— Directions —
Your response should consist of the data that follows, repeated in full without alteration.

— Dataset content —
________

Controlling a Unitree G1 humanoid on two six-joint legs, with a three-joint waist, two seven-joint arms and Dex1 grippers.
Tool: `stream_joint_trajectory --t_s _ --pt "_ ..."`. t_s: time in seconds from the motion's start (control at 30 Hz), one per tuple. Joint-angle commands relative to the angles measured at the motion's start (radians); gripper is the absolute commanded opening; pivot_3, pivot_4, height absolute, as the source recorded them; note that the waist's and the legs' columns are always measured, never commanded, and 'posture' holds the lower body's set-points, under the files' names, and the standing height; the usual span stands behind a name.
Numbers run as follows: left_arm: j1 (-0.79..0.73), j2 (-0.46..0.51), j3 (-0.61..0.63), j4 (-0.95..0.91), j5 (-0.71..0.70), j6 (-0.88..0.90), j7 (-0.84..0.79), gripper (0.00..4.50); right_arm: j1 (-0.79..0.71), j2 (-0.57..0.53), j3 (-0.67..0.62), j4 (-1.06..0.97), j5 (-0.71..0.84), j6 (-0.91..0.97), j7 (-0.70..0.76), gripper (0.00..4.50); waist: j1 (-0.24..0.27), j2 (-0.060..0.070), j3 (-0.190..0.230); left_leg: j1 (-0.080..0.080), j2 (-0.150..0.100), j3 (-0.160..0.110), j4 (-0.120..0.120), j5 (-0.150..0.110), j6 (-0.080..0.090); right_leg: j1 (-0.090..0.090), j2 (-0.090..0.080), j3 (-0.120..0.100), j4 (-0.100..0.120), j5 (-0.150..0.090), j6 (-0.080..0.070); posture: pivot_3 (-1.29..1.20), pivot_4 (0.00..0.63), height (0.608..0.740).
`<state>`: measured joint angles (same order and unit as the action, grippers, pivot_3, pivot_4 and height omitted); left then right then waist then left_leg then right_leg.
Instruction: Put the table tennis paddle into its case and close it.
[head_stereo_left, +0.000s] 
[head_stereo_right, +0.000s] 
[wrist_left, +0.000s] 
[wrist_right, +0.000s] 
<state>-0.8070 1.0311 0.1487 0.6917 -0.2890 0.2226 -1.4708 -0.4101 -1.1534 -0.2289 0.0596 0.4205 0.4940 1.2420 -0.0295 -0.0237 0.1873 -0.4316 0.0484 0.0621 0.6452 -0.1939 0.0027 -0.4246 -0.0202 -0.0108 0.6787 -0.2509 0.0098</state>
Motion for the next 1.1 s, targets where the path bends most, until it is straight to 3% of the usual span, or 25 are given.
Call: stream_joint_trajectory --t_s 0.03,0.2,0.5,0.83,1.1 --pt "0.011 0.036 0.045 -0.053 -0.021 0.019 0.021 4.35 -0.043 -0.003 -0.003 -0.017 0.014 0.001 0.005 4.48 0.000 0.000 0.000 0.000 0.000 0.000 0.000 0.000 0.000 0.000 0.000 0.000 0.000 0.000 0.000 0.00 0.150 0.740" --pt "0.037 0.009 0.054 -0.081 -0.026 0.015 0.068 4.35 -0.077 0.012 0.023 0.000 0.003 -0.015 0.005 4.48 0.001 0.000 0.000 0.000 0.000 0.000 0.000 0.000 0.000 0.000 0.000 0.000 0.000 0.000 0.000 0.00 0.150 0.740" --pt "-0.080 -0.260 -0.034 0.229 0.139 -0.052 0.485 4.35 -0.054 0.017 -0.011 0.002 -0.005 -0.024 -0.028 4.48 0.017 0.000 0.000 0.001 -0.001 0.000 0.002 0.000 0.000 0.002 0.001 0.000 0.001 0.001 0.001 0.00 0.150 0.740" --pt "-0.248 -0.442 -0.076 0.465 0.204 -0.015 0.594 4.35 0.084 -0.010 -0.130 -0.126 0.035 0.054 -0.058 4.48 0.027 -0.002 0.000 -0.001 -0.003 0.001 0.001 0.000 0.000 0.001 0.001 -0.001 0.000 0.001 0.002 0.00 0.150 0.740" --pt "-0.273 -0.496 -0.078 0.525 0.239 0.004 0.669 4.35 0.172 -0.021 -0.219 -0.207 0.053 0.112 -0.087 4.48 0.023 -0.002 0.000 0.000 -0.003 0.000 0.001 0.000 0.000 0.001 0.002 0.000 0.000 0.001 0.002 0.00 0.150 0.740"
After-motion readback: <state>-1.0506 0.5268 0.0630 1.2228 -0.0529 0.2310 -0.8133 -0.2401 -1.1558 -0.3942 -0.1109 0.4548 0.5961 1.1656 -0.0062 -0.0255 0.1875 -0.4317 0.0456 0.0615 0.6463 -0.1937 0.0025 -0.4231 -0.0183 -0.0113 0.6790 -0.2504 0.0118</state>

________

— Response to the exercise —
Controlling a Unitree G1 humanoid on two six-joint legs, with a three-joint waist, two seven-joint arms and Dex1 grippers.
Tool: `stream_joint_trajectory --t_s _ --pt "_ ..."`. t_s: time in seconds from the motion's start (control at 30 Hz), one per tuple. Joint-angle commands relative to the angles measured at the motion's start (radians); gripper is the absolute commanded opening; pivot_3, pivot_4, height absolute, as the source recorded them; note that the waist's and the legs' columns are always measured, never commanded, and 'posture' holds the lower body's set-points, under the files' names, and the standing height; the usual span stands behind a name.
Numbers run as follows: left_arm: j1 (-0.79..0.73), j2 (-0.46..0.51), j3 (-0.61..0.63), j4 (-0.95..0.91), j5 (-0.71..0.70), j6 (-0.88..0.90), j7 (-0.84..0.79), gripper (0.00..4.50); right_arm: j1 (-0.79..0.71), j2 (-0.57..0.53), j3 (-0.67..0.62), j4 (-1.06..0.97), j5 (-0.71..0.84), j6 (-0.91..0.97), j7 (-0.70..0.76), gripper (0.00..4.50); waist: j1 (-0.24..0.27), j2 (-0.060..0.070), j3 (-0.190..0.230); left_leg: j1 (-0.080..0.080), j2 (-0.150..0.100), j3 (-0.160..0.110), j4 (-0.120..0.120), j5 (-0.150..0.110), j6 (-0.080..0.090); right_leg: j1 (-0.090..0.090), j2 (-0.090..0.080), j3 (-0.120..0.100), j4 (-0.100..0.120), j5 (-0.150..0.090), j6 (-0.080..0.070); posture: pivot_3 (-1.29..1.20), pivot_4 (0.00..0.63), height (0.608..0.740).
`<state>`: measured joint angles (same order and unit as the action, grippers, pivot_3, pivot_4 and height omitted); left then right then waist then left_leg then right_leg.
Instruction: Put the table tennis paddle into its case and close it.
[head_stereo_left, +0.000s] 
[head_stereo_right, +0.000s] 
[wrist_left, +0.000s] 
[wrist_right, +0.000s] 
<state>-0.8070 1.0311 0.1487 0.6917 -0.2890 0.2226 -1.4708 -0.4101 -1.1534 -0.2289 0.0596 0.4205 0.4940 1.2420 -0.0295 -0.0237 0.1873 -0.4316 0.0484 0.0621 0.6452 -0.1939 0.0027 -0.4246 -0.0202 -0.0108 0.6787 -0.2509 0.0098</state>
Motion for the next 1.1 s, targets where the path bends most, until it is straight to 3% of the usual span, or 25 are given.
Call: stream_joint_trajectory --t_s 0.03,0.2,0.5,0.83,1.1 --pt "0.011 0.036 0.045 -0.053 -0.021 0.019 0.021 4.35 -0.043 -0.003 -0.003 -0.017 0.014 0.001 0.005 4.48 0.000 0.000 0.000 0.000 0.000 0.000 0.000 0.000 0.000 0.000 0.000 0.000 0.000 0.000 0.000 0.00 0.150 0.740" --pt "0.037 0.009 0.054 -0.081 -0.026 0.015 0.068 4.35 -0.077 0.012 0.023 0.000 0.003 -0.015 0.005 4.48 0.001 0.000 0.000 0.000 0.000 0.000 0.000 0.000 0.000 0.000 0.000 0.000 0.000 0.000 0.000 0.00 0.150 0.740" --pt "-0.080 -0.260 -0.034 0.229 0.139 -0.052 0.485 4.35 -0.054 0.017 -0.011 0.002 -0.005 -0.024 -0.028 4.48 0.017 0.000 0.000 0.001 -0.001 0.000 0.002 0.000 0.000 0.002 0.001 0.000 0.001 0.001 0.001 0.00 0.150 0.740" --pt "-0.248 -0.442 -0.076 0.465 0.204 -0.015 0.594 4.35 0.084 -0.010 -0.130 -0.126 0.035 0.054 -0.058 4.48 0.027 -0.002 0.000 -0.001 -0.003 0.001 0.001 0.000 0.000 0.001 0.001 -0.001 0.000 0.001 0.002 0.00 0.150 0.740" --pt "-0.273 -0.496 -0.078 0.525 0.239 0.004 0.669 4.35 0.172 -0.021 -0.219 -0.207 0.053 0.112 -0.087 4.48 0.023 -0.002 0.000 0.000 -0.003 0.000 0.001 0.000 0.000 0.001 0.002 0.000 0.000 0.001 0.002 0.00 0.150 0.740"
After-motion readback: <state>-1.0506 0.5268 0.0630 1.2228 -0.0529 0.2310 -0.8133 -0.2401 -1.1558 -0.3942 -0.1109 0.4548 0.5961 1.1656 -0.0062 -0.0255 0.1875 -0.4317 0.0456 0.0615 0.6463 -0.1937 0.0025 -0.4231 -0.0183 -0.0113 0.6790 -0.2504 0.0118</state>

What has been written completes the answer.